1、腺病毒载体对目的基因的长度是否有要求?
有要求。对E1和E3双缺失的腺病毒载体,比如AdMax的Kit C、Kit D等,其总包装的外源片断要求小于8
kb。而对于只有E1缺失或E3缺失的载体,比如Kit A、Kit B等,外源片断要求小于5 kb。注意,外源片断指包括启动子、外源基因和poly
A等在内的整个插入片断。
2、如何提高腺病毒的活性?
提高腺病毒的活性,关键应该是在病毒包装过程和扩增过程。纯化过程只是去掉有缺陷的病毒和细胞碎片等容易引起机体免疫反应的过程,如果扩增的病毒滴度高,那么纯化后就会更高的。

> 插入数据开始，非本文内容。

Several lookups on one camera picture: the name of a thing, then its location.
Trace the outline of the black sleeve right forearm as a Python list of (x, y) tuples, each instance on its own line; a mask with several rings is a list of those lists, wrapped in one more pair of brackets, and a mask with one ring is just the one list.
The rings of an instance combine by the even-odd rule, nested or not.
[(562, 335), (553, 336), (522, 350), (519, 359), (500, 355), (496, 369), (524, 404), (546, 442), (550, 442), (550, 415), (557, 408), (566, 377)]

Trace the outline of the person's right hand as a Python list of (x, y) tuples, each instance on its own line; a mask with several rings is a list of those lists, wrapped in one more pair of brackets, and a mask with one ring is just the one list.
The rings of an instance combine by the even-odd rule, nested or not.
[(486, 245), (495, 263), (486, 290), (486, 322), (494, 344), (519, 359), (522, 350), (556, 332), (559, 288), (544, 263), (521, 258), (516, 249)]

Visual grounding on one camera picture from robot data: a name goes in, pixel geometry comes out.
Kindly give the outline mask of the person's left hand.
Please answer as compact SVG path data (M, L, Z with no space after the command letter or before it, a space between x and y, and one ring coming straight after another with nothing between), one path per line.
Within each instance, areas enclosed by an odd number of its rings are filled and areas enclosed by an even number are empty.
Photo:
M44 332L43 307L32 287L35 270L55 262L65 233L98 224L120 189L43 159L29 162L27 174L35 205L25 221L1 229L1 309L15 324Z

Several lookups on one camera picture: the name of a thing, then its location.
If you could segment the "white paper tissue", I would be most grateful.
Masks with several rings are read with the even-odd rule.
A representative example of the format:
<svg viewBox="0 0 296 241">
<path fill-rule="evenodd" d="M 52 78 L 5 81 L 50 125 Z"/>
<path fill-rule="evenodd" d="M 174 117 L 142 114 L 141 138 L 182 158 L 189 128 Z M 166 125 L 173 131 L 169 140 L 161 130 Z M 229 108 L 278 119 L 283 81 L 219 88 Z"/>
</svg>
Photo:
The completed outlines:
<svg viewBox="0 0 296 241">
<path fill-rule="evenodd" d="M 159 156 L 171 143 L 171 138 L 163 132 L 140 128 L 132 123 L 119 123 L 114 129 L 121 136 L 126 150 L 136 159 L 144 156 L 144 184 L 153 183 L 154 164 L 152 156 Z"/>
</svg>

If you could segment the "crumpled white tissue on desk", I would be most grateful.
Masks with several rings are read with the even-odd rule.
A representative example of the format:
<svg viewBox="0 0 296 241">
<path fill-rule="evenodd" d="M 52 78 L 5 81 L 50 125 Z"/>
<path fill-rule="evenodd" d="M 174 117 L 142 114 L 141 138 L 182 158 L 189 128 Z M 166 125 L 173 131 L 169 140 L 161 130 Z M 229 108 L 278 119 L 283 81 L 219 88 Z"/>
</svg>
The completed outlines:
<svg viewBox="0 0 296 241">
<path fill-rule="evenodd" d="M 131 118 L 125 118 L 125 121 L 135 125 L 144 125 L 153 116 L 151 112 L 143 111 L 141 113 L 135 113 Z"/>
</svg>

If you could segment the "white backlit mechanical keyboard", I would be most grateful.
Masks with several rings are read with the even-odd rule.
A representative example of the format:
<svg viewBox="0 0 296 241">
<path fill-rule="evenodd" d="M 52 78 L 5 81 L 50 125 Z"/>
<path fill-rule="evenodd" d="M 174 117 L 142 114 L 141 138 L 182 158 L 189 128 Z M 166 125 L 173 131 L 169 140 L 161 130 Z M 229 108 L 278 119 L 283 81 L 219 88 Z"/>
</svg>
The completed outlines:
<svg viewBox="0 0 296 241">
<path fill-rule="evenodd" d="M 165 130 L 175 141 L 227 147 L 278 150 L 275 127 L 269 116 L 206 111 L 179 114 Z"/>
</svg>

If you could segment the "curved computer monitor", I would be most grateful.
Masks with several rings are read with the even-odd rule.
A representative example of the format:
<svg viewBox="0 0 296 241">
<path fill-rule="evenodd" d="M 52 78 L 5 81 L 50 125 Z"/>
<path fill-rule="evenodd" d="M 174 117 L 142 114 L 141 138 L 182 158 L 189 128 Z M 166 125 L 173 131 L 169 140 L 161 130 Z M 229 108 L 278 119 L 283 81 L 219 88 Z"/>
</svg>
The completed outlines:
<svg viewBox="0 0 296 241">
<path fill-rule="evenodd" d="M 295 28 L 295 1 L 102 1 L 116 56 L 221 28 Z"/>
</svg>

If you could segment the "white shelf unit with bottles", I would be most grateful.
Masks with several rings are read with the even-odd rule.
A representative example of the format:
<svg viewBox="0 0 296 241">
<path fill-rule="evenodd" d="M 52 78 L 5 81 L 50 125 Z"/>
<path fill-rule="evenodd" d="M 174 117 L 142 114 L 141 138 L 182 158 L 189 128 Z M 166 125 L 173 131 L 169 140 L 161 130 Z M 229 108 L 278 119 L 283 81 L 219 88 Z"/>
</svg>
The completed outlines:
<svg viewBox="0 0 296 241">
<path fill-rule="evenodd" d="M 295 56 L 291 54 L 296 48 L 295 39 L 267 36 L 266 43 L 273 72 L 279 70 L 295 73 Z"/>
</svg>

3、克隆到转移载体的基因中的5’和3’UTR(未翻译区)的额外的碱基会影响蛋白表达吗?
UTR尽可能短一些,特别是在5’要避免在mRNA里形成二级结构。在起始密码子ATG前面可以加一小段(6-9bp)的碱基序列可以增强目的基因的表达,比如Kozak序列(GCCGCCACCATG)。
4、如何判断腺病毒载体是否能高效感染某种细胞?
参照文献报道是很简单的办法,也可以用带报告基因的腺病毒先行预实验。
Ad5能高效感染绝大多数人类、小鼠等的体细胞(包括分裂和非分裂细胞),比如肝、肌肉、神经组织等。但对血液系统来源细胞和某些肿瘤细胞,比如乳腺癌、白血病细胞等,感染效率较低。
5、腺病毒载体在体外实验(in vitro)中应注意哪些问题?
1)由于细胞表面受体的差异,腺病毒载体在不同的细胞中转导效率不同。可根据文献报道或用带报告基因的腺病毒载体判断病毒用量。
2)在细胞处于对数生长期时感染病毒效果较好。避免在消化细胞后立刻感染病毒,因为此时细胞膜上的病毒受体往往受到了暂时的破坏。培养过夜后再感染病毒,效果较好。
3)选择适当的转导MOI(病毒感染单位数/细胞数),可以在MOI为 0.1~1000范围内进行试验( 10倍比稀释)。
4)感染病毒时细胞培养液的体积尽量小一些,以完全覆盖细胞为准。如24孔板可用200ul,6孔板1ml。
5)感染时间为90分钟,每15分钟轻轻晃动培养液一次,以混匀。
6)选择适当表达检测时间,一般感染病毒24h后就能检测到目的基因的表达, 48小时表达达到较高水平。
6、用于体内试验的腺病毒,是否要求纯化?
是的,病毒纯化是很必要的。因为细胞裂解液包含有缺损颗粒、大量的腺病毒fiber和penton蛋白(细胞毒素)、培养基、血清以及细胞碎片。这些杂质如果被注入动物体内,会引起宿主强烈的免疫反应。另外,纯化的作用还包括可以将病毒浓缩至一定浓度便于注射、使病毒悬浮于适于体内注射的缓冲液中等。